What Is Cultural Studies?

 
 

Graeme Turner

 

 In British Cultural Studies: An Introduction Graeme Turner identifies 3 common influences on most work in Cultural Studies:

Saussure & Semiotics

"Language does not name an already organized and coherent reality; its role is far more powerful and complex. The function of language is to organize, to construct, indeed to provide us with our only access to, reality" (13).

"There is a link, however, between aesthetic analysis and semiotic analysis: the strategy of calling the object or site of one's analysis a text. The term is appropriated from literary studies and depends on an analogy between the close analysis conventionally applied to literary texts and the close analysis cultural studies applies to popular cultural texts" (23).
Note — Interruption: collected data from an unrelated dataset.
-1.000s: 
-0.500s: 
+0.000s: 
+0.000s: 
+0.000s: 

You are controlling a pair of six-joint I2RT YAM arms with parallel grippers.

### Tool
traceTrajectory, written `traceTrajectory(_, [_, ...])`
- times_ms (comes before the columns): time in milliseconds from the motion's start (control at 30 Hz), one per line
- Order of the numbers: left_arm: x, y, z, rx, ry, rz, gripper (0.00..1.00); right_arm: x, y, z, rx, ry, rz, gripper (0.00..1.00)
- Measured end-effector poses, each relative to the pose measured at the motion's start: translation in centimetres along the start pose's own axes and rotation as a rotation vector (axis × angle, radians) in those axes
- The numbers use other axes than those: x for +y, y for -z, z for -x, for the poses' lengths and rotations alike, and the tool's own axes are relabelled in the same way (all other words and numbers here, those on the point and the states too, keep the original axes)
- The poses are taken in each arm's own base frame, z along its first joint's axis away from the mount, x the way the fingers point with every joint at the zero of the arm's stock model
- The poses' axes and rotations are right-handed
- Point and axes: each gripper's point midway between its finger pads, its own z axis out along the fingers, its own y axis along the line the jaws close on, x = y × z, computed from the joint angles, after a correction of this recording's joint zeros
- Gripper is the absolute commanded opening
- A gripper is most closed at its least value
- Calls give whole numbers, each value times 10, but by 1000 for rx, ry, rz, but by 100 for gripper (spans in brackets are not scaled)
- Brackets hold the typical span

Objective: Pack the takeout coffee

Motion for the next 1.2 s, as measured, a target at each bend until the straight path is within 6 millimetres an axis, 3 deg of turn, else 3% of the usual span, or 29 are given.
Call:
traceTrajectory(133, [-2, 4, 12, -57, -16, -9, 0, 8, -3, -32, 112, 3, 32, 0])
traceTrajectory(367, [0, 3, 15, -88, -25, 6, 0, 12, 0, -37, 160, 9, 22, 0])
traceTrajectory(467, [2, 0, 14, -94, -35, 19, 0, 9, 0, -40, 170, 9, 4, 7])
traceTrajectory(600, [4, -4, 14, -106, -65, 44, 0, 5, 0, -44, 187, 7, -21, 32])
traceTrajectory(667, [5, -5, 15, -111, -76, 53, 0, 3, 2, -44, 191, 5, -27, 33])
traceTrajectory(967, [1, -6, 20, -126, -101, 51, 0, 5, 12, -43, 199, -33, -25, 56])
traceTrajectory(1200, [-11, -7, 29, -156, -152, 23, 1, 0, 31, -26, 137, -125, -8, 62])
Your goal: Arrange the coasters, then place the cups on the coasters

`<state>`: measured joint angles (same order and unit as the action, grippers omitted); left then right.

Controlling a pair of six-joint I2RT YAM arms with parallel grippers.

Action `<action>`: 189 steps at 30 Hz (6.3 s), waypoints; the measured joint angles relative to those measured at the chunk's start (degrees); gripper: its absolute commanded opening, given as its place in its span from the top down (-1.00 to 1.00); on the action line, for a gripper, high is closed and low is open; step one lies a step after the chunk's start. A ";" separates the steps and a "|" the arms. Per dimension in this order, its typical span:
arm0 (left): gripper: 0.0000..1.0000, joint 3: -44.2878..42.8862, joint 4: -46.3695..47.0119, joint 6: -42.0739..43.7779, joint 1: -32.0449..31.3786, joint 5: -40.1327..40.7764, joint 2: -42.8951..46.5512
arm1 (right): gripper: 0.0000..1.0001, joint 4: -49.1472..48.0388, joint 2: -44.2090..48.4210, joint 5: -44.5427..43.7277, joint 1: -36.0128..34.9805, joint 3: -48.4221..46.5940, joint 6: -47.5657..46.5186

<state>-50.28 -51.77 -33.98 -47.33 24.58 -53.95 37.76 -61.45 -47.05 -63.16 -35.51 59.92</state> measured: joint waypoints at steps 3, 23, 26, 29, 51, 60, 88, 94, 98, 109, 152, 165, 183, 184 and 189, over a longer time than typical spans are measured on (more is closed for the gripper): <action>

Critical Marxism & Theories of Ideology

"The Marxism which informs the cultural studies approach is a critical Marxism in the sense that it has contested the reductionist implications of earlier Marxist approaches to the study of culture" (24).

"Althusser argues that ideology operates not explicitly but implicitly; it lives in those practices, those structures, those images we take for granted. . . . It is unconscious" (27).

Lacanian & Other Theories of the Subject

"[Lacan argues that] Our view of ourselves is composed from a repertoire given to us, not produced by us, and so we are the subjects, not the authors, of cultural processes" (28).

Graeme also mentions the influence of Antonio Gramsci's notion of "hegemony" and Michel Foucault's reconceptualization of power.

   
 

 Professor DeHay

 

To attempt to define Cultural Studies would be a sort of contradiction in that one of its attractions for me as a field of study is its openness, its ability to retain a critical position and to address what Colin Sparks refers to as "omnivorous concerns." He defines cultural studies as it has developed as "a veritable ragbag of ideas, methods and concerns from literary criticism, sociology, history, media studies, etc." British Cultural Studies in the 1950s came out of the academic discipline of English, but very quickly became a strongly interdisciplinary, if not anti-disciplinary movement (following Foucault's notion of disciplines as limiting and excluding discourses). For example, the literary text is retheorized outside of the traditional concepts of Literature, challenging the very construction of the "literary" and its position in relationship to culture as a whole. The focus shifts more toward the relationship of literature to the construction of meaning, to the "maps of meaning' in daily life. So I no longer think of literature as a separate and privileged space, but rather as one type of cultural production, one kind of text in a vast textualized world.

Culture is then seen as political, not artistic, and the work of art is a product of this culture. Raymond Williams, one of the originators of Cultural Studies, defined culture as "a particular way of life, whether of a people, a period or a group." He and other early critics rejected any specific notion of culture, preferring to study culture as a whole way of life, and the patterns of organization, "maps of meaning" in daily life. Culture understood in this way is emphatically not "an autonomous or determined field, but a site of social differences and struggle" (Green).

Cultural Studies from the beginning has shared concerns and methods of analysis with Marxist theory. One shared assumption is that culture is dialectical in nature: we make culture and we are made by culture; just as there is individuals agency, there is external structure. Because cultural processes are intimately connected with social relations, especially class, gender, and racial structural divisions, culture is understood to involve power and helps maintain and create inequalities within and between social groups. As part of the dialectic of culture, resistance is always present in that a dominant cultural process will generate its own critical response. for this reason Cultural Studies emphasizes the importance of analyzing the dialectical play between resistance and incorporation of cultural production. And again like Marxist criticism, Cultural Studies focuses on the relationship between social practices commonly separated so that culture is seen as a whole way of life, a social totality (Choen).